Exercise goal:
Transcribe, word for word, only the lines from the one containing "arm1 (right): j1" through the end of the material below. Pictures stay out.

Source material:
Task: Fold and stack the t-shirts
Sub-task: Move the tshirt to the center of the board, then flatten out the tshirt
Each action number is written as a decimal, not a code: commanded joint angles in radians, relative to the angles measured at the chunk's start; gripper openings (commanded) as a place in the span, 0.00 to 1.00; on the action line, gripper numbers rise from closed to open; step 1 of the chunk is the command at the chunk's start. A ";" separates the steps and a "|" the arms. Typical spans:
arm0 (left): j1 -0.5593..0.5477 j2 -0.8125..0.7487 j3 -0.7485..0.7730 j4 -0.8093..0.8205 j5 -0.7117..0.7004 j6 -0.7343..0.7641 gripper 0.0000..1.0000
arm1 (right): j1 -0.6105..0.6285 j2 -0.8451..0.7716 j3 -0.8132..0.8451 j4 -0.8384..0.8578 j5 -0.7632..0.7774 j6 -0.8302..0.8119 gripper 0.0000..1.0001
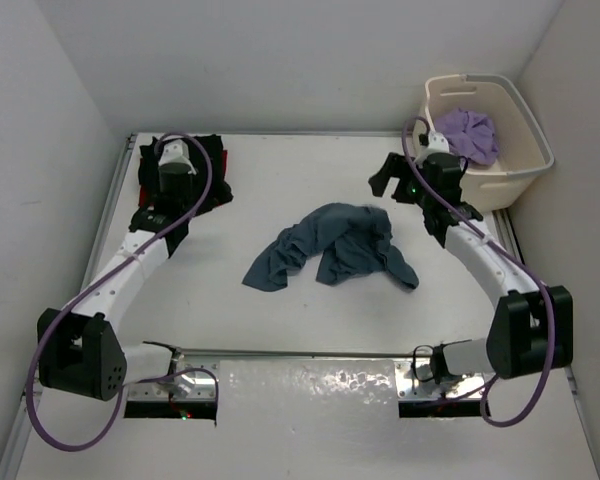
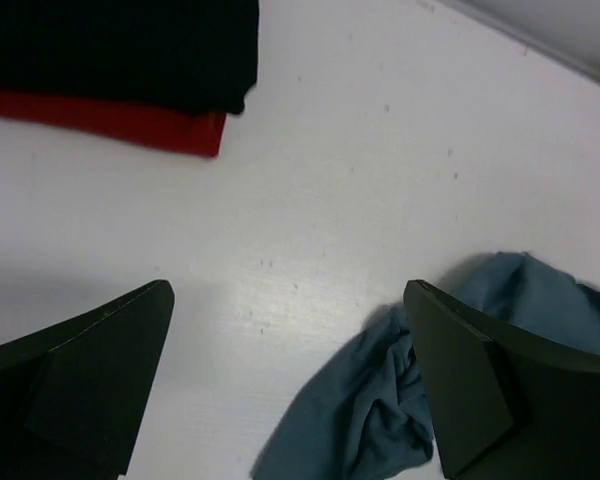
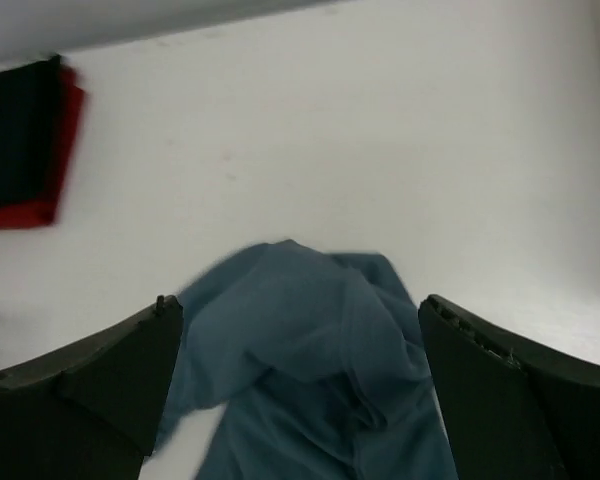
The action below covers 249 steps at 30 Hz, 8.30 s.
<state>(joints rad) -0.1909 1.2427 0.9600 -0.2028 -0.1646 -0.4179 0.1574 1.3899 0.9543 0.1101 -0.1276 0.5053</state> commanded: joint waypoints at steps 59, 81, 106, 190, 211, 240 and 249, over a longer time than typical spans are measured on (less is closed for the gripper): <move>-0.470 -0.309 0.359 0.089 -0.581 0.217 0.00 | -0.067 -0.463 0.367 -0.372 0.684 -0.422 0.00; -0.469 -0.223 0.635 0.186 -0.716 0.537 0.00 | -0.067 -0.413 0.618 -0.510 0.439 -0.383 0.00; -0.077 0.643 0.586 -0.030 0.033 0.099 1.00 | -0.075 -0.209 -0.247 -0.382 0.159 -0.142 0.99; -0.347 0.179 -0.359 -0.280 0.051 -0.378 0.30 | -0.251 -0.060 -0.278 -0.431 0.387 -0.001 0.99; -0.410 0.225 -0.244 -0.328 -0.076 -0.326 0.00 | -0.323 0.121 -0.330 -0.156 0.191 0.053 0.81; -0.410 0.132 -0.138 -0.331 -0.119 -0.265 0.00 | -0.361 -0.024 -0.413 -0.027 0.008 0.079 0.00; -0.409 -0.106 0.186 -0.172 -0.455 -0.104 0.00 | -0.360 -0.304 -0.176 -0.015 -0.055 0.050 0.00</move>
<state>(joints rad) -0.5961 1.2446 1.0393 -0.4973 -0.4496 -0.6212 -0.2050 1.1820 0.6437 0.0380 -0.1799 0.5842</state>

Answer to this exercise:
arm1 (right): j1 -0.6105..0.6285 j2 -0.8451..0.7716 j3 -0.8132..0.8451 j4 -0.8384..0.8578 j5 -0.7632..0.7774 j6 -0.8302..0.8119 gripper 0.0000..1.0001
The action below covers 249 steps at 30 Hz, 8.30 s.
<state>(joints rad) -0.1909 1.2427 0.9600 -0.2028 -0.1646 -0.4179 0.1574 1.3899 0.9543 0.1101 -0.1276 0.5053</state> commanded: joint waypoints at steps 59, 81, 106, 190, 211, 240 and 249, over a longer time than typical spans are measured on (less is closed for the gripper): <move>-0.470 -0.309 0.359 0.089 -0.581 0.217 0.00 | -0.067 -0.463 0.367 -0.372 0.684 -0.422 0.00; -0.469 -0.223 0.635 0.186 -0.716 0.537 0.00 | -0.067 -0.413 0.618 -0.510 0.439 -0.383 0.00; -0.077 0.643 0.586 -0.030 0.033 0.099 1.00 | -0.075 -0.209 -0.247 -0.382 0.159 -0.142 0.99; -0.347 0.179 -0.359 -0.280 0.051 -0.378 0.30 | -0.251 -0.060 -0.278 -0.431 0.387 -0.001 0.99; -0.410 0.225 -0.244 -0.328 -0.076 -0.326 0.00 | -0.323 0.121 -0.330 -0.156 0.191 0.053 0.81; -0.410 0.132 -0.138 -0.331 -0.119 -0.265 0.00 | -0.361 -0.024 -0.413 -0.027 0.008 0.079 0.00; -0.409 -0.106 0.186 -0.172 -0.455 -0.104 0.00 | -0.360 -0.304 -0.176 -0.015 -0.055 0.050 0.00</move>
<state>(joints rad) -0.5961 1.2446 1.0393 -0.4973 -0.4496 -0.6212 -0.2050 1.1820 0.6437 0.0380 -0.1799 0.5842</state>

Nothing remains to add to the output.